De la même manière, on peut marquer d'une croix quelques excellentes dramatiques que l'on aura plaisir à revoir dans quelque temps : L'oasis, avec Charles Vanel grandiose, le 15 janvier, et Les aventures d'Yvon Dikkebusch, de Maurice Failevic, avec un truculent comédien venu du Nord muni de son inimitable accent ch'timi : Ronny Coutteure, le 16. On n'oubliera pas non plus Roland Monod dans Louis XI, un seul roi pour la France et, au mois d'avril, Alain Mottel incarnant Léon Blum dans Le grand fossé, un film réalisé pour les Dossiers de l'écran, consacré au Congrès de Tours et traitant de la rupture socialo-communiste, en 1920.

Après sa carrière sur grand écran, l'œuvre de Zeffirelli, Jésus de Nazareth, est diffusée en 6 épisodes sur A2, aux alentours de Pâques. Laurent Broomhead — M. Météo sur A2 — semble avoir trouvé la formule d'un bon magazine de vulgarisation scientifique avec Objectif demain, alors que Patrice Laffont se voit contraint d'arrêter début juin son émission Mi-fugue, mi-raison. Enfin, une Histoire de la marine composée par Daniel Costelle et contée par Alain Bombard constitue de la bonne télévision, à la fois divertissante et instructive.
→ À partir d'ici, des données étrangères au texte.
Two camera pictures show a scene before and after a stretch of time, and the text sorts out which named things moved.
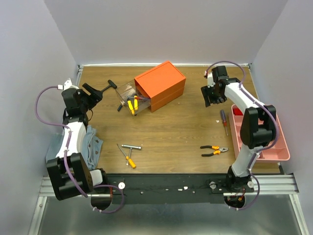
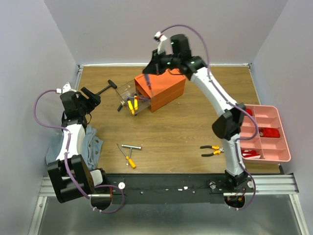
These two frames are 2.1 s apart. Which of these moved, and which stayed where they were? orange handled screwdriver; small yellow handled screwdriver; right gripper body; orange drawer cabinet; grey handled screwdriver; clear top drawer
Moved: right gripper body; grey handled screwdriver
Stayed: clear top drawer; orange drawer cabinet; small yellow handled screwdriver; orange handled screwdriver
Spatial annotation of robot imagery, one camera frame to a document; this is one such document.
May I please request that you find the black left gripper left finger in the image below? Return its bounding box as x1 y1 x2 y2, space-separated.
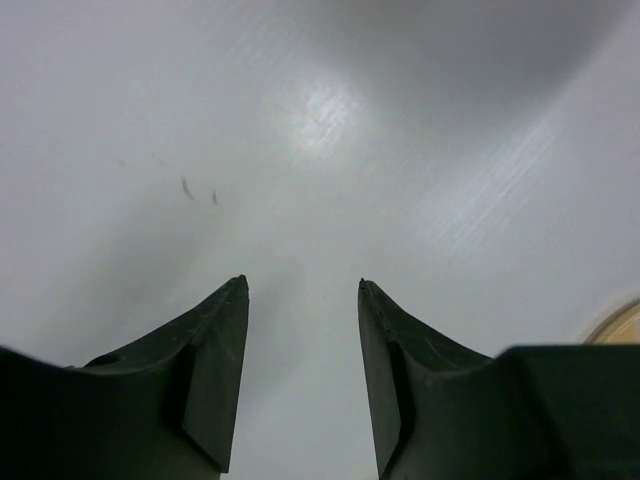
1 276 249 479

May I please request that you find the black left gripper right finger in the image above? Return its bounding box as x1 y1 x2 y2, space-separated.
358 280 639 479

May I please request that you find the yellow and cream plate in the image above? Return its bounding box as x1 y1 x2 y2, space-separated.
580 298 639 345
Ces événements, qui seraient anecdotiques ailleurs, concernent ici plus de 30 millions de téléspectateurs, devenus exigeants sur leur pain audiovisuel quotidien. Ils sont de ce fait les signes d'un goût, d'un souci, d'une émotion, d'un enthousiasme massifs.

Radio

Les guerres des ondes

À l'orée des années 80, la radio se porte bien. Les sondages témoignent d'un accroissement régulier de l'audience, qui, dans le même temps, apparaît beaucoup plus clairement comme un terrain privilégié où engager le fer des concurrences économiques ou des batailles politiques. L'année 1979-1980 aura été, à cet égard, significative d'une évolution dont les conséquences restent encore hypothétiques.

Les sondages

Recettes publicitaires obligent (pour les radios commerciales, les périphériques) : les études du CESP font la loi sur les grandes ondes. Trois vagues annuelles de sondages décident, pour un temps, du classement des stations en fonction de leur audience. Il s'agit alors pour chacune d'attirer le plus grand nombre d'auditeurs. Les campagnes de publicité fleurissent dans les métros, sur les murs, dans la presse.